**Work to be completed:** Transcribe only the lines of the listing below from the one holding "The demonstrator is" through the one holding "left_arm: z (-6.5", inclusive, without any change.

**Recorded data:**
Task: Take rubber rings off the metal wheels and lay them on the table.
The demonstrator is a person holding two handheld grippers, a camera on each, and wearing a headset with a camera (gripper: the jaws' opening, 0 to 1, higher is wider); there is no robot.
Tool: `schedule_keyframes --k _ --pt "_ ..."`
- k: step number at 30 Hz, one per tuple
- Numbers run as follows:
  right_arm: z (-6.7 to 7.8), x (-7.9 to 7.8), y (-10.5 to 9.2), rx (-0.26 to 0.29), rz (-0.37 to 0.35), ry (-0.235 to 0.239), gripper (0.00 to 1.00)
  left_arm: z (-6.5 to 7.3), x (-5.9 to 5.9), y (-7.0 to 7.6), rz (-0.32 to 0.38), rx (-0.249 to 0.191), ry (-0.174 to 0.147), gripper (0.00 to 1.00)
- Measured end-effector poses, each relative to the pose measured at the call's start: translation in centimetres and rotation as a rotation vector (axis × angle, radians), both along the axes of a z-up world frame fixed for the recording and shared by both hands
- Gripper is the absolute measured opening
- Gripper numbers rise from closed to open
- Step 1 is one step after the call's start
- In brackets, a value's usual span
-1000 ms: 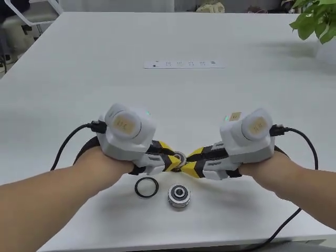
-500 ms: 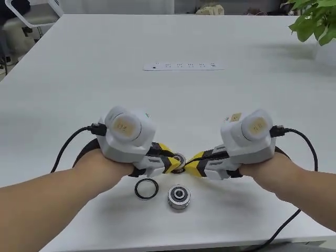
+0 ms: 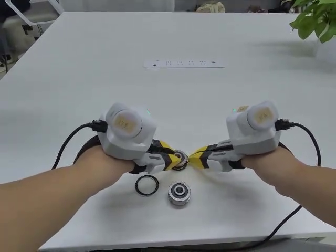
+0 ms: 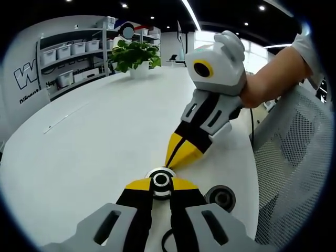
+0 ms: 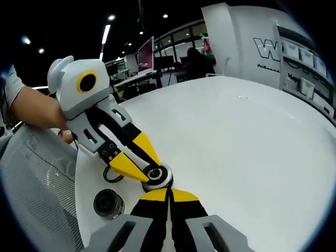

**Your response:**
The demonstrator is a person holding two handheld grippers, a camera on each, and wearing a headset with a camera (gripper: the jaws' opening, 0 to 1, higher is wider); there is no robot.
Tool: `schedule_keyframes --k _ --pt "_ ..."`
- k: step number at 30 Hz, one per tuple
- Numbers run as follows:
  right_arm: z (-6.7 to 7.8), x (-7.9 to 7.8), y (-10.5 to 9.2), rx (-0.26 to 0.29), rz (-0.37 to 0.35), ry (-0.235 to 0.239), gripper (0.00 to 1.00)
  left_arm: z (-6.5 to 7.3), x (-5.9 to 5.9), y (-7.0 to 7.6), rz (-0.32 to 0.38), rx (-0.249 to 0.191), ry (-0.174 to 0.147), gripper (0.00 to 1.00)

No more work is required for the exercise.